REQUIRED ACTION →
Which lines in the data contain the word "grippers"? Please copy each of them.

SOURCE MATERIAL →
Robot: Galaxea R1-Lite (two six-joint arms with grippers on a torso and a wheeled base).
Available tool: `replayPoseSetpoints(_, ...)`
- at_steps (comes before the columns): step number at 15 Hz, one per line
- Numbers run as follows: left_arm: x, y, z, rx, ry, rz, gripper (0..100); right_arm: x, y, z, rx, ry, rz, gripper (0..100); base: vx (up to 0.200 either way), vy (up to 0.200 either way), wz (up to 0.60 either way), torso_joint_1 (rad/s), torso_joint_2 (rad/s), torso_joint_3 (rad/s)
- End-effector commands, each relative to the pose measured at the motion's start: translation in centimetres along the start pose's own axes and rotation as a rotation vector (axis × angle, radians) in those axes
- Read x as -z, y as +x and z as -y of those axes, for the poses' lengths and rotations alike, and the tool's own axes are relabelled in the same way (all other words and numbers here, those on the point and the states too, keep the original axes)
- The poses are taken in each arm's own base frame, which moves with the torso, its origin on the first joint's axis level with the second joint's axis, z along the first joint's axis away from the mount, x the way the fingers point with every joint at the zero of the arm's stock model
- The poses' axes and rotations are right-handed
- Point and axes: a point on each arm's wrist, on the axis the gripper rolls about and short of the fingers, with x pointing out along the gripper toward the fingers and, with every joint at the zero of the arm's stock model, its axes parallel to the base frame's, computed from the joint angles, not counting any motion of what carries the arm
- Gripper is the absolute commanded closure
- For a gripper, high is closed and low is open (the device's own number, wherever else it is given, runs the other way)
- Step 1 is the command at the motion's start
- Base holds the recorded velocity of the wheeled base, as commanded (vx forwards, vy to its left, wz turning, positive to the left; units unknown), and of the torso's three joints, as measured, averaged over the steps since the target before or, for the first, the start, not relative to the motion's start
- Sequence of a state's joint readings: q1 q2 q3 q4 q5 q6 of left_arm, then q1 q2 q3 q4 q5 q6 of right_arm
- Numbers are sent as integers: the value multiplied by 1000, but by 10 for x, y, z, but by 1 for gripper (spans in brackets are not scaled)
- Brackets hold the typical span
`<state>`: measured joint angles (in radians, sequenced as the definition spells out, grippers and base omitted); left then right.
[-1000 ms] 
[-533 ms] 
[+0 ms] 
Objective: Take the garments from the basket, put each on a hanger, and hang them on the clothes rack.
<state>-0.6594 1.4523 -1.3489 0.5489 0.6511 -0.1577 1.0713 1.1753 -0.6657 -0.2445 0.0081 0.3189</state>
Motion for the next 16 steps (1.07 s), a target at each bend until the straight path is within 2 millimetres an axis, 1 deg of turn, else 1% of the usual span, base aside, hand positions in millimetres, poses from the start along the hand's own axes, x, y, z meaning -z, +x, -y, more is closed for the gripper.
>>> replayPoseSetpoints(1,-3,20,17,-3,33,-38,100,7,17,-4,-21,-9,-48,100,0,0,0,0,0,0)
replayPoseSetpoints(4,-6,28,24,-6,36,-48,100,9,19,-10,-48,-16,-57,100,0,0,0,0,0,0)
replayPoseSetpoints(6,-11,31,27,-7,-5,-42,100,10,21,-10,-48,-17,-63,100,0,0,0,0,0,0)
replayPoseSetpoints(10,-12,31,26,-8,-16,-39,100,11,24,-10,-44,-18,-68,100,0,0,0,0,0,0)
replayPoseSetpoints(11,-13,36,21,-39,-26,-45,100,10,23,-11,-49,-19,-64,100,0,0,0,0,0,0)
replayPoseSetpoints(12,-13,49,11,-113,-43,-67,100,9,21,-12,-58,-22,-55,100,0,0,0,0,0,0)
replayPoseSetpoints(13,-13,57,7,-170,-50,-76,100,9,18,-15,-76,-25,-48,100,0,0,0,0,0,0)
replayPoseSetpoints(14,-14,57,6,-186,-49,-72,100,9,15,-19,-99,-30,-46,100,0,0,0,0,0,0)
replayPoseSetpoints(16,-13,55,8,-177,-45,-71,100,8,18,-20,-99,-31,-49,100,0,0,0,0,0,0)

THE COMPLETED TASK →
Robot: Galaxea R1-Lite (two six-joint arms with grippers on a torso and a wheeled base).
`<state>`: measured joint angles (in radians, sequenced as the definition spells out, grippers and base omitted); left then right.

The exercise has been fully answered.